---------- EXTRACTED INFORMATION

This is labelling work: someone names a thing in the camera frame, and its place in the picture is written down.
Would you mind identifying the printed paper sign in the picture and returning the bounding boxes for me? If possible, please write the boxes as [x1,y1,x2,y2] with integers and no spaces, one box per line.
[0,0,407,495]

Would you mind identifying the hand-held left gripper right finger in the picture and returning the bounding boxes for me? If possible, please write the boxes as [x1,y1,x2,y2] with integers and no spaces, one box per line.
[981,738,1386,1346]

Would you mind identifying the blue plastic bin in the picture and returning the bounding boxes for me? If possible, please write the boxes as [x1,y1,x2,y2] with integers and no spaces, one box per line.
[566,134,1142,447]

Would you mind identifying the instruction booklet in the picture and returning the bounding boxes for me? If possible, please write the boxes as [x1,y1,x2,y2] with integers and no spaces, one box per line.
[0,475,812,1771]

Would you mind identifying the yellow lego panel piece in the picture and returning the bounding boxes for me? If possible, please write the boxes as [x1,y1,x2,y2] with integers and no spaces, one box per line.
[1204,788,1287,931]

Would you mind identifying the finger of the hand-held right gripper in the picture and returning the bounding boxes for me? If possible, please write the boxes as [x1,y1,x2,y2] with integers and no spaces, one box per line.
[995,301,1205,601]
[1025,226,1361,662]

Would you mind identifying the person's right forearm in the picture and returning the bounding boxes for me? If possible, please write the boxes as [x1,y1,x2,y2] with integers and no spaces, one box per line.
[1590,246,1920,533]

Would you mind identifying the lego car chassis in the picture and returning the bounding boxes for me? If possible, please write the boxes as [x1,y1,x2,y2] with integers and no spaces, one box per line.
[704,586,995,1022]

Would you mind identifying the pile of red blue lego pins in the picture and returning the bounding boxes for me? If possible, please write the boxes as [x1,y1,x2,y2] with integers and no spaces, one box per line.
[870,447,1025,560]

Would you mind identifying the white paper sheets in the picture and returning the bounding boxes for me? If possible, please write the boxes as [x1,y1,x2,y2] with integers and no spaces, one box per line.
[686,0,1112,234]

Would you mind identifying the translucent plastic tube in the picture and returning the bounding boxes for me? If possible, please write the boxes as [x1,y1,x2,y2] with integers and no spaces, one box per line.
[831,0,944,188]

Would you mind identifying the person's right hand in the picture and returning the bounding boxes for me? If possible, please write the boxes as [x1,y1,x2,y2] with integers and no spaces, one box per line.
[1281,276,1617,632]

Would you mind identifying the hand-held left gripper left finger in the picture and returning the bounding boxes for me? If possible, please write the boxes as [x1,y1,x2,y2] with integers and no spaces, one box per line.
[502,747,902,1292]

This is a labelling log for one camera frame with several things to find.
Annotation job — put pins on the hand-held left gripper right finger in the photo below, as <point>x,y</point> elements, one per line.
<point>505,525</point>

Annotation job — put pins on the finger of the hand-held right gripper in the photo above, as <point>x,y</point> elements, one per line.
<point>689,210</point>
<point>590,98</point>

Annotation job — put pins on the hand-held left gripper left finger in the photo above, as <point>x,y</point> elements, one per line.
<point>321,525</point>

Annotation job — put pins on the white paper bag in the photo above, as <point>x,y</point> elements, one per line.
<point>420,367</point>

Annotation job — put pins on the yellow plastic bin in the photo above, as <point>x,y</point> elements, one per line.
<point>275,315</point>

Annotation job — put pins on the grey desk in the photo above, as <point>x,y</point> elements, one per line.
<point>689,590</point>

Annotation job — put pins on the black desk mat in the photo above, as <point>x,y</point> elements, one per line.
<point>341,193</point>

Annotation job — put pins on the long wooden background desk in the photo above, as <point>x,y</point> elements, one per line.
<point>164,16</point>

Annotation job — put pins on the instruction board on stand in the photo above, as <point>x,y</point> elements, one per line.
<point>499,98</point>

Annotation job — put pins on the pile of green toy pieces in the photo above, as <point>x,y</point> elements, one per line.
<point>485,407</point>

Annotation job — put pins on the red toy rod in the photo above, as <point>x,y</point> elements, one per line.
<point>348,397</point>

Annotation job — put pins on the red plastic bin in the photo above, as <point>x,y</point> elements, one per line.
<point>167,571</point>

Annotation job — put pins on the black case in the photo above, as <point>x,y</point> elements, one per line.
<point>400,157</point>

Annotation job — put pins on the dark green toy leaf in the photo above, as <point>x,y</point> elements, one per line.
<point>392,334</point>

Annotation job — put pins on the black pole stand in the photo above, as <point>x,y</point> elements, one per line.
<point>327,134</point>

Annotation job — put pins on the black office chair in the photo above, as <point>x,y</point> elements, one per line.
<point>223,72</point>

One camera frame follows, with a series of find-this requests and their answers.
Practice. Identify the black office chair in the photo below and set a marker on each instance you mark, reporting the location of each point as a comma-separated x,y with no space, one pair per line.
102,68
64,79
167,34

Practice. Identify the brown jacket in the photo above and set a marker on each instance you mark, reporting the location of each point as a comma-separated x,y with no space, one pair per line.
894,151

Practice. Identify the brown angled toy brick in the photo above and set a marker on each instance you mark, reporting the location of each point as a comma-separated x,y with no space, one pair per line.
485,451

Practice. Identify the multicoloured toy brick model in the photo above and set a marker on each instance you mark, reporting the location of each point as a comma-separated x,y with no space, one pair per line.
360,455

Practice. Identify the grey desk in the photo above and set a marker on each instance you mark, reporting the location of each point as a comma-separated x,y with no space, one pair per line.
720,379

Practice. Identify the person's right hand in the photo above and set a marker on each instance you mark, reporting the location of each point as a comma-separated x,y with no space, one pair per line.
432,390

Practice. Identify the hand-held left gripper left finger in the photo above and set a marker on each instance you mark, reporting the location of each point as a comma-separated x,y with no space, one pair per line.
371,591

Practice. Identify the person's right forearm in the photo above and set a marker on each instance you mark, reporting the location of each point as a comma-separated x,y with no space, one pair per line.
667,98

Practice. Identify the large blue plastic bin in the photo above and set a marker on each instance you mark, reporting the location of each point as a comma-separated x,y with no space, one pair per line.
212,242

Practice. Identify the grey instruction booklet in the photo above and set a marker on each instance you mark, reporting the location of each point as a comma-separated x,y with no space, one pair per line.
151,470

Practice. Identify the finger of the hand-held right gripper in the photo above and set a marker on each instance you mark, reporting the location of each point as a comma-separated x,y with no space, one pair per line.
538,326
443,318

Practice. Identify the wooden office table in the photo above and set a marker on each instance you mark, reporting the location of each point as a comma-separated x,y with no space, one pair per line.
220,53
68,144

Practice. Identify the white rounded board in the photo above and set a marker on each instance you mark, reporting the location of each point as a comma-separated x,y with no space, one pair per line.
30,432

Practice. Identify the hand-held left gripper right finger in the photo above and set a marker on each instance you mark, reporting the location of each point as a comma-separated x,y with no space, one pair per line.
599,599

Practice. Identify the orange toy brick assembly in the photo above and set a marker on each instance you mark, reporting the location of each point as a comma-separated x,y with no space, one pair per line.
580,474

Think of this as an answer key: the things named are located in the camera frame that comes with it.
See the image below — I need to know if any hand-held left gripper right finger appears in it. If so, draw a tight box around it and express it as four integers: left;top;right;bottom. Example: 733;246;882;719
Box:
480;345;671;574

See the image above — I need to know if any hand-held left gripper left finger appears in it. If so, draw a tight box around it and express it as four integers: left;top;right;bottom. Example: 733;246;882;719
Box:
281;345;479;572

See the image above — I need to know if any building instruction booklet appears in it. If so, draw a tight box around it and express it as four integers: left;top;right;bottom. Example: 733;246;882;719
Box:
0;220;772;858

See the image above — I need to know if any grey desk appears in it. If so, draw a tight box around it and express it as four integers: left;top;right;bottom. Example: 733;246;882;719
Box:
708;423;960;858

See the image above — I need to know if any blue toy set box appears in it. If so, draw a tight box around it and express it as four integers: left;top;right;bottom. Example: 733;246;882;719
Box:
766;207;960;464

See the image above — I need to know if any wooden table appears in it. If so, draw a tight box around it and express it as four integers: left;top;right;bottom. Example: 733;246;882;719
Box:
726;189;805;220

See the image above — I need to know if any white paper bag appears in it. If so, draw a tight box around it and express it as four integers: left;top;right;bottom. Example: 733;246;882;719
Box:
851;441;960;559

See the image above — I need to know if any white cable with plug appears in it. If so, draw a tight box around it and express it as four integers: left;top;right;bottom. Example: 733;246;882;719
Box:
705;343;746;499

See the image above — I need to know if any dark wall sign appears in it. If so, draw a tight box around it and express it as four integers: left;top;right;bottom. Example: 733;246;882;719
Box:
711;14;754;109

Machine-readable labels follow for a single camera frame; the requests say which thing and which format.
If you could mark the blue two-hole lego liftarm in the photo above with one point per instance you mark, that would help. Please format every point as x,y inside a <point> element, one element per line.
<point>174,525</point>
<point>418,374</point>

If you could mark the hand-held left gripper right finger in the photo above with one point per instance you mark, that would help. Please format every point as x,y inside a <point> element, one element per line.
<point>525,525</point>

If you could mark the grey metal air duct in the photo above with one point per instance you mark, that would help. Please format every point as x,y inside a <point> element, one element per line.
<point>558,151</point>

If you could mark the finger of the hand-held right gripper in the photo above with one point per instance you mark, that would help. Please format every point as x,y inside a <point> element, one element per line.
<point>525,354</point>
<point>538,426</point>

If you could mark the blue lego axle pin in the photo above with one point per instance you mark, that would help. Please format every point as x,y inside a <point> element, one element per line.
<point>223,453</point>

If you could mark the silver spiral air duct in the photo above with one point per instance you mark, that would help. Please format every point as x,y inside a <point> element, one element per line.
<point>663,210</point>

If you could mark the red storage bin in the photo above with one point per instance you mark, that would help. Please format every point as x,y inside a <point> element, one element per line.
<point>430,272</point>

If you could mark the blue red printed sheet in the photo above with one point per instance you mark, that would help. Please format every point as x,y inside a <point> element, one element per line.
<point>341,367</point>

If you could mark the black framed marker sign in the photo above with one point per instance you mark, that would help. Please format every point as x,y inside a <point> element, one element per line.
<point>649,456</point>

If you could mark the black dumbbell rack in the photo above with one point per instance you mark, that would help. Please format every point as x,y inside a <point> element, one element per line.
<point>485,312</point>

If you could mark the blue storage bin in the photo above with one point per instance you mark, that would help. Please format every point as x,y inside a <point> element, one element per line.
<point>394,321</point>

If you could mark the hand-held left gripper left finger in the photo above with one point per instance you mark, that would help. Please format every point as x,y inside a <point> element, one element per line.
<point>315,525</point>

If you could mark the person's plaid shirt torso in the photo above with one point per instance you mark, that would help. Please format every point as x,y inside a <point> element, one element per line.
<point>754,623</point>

--------------------

[EXERCISE PROMPT]
All lines above from the one containing "If you could mark the blue two-hole" to the one containing "<point>418,374</point>" must be repeated exactly, both lines included, and no others.

[REPLY TO THE TASK]
If you could mark the blue two-hole lego liftarm in the photo above with one point per instance you mark, that would help. Please format every point as x,y inside a <point> element, one element per line.
<point>174,525</point>
<point>418,374</point>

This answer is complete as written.